In fact, in late in 2011 I quietly handed my resume around to a few companies but I didn’t really find anything I liked (that also liked me).  My idea was that I would take an extended leave of absence from Alagad, get a developer-level job with a startup company that I found interesting and use that as an opportunity to meet new people and learn new things.  It didn’t really pan out.

For those who are familiar with Alagad, please know that Alagad itself isn’t going anywhere, even if I do.  It’s being operated by capable hands and works is done, as always, by Alagad’s excellent employees and contractors.  If I step away from the company nothing will change.
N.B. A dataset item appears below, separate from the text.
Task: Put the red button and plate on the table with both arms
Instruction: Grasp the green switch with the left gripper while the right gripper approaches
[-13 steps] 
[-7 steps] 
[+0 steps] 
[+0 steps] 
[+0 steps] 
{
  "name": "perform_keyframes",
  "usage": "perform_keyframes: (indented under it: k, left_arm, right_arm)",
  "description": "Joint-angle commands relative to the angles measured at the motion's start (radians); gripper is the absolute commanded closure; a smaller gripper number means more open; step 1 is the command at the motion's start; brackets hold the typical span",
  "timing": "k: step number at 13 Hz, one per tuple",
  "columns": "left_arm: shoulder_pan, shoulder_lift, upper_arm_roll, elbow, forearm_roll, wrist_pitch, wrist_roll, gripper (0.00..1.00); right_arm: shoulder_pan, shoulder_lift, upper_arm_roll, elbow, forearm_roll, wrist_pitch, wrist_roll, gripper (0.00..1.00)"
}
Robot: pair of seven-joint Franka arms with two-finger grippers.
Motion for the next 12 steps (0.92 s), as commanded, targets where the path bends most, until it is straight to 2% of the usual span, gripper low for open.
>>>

Also, over the last few years I’ve brainstormed business and product ideas on an almost daily basis.  For a while I was trying to tweet one new business idea a day at DougsIdeas, but that petered out after a while.  I didn’t really get much feedback or interest in what I was trying to do.  However, I think some of my ideas are actually pretty good!  I even started work on a few of them, but I haven’t yet had any success taking them to any meaningful completion.

To complicate matters, I’ve learned that I have Depression and Attention Deficit Disorder.  I’m trying to treat these, but they sure can make it harder to do what you want to.  This has been very hard to admit to myself – or to anyone else, really.  I feel like I should be able to pick myself up do something, but it’s not really that easy.

What this all boils down to is this:

There are lots of things I want to do with myself.  By this I mean there are lots of businesses I would like to start or jobs I’m interested in.  I’m a curious person.  However, I don’t have a ton of time or money to invest in these businesses.  And depression and ADD often stymie me.

So, on this new blog I’m going to start trying to think verbosely about some of these challenges, things that I want to do.  I’m going to try to strategize ways to do these things.  I’ll also talk about other more personal things as well like family, friends, etc.  I’m going try to lay it all out for the world to see.  I hope to get some good feedback and support.  We’ll see where it goes.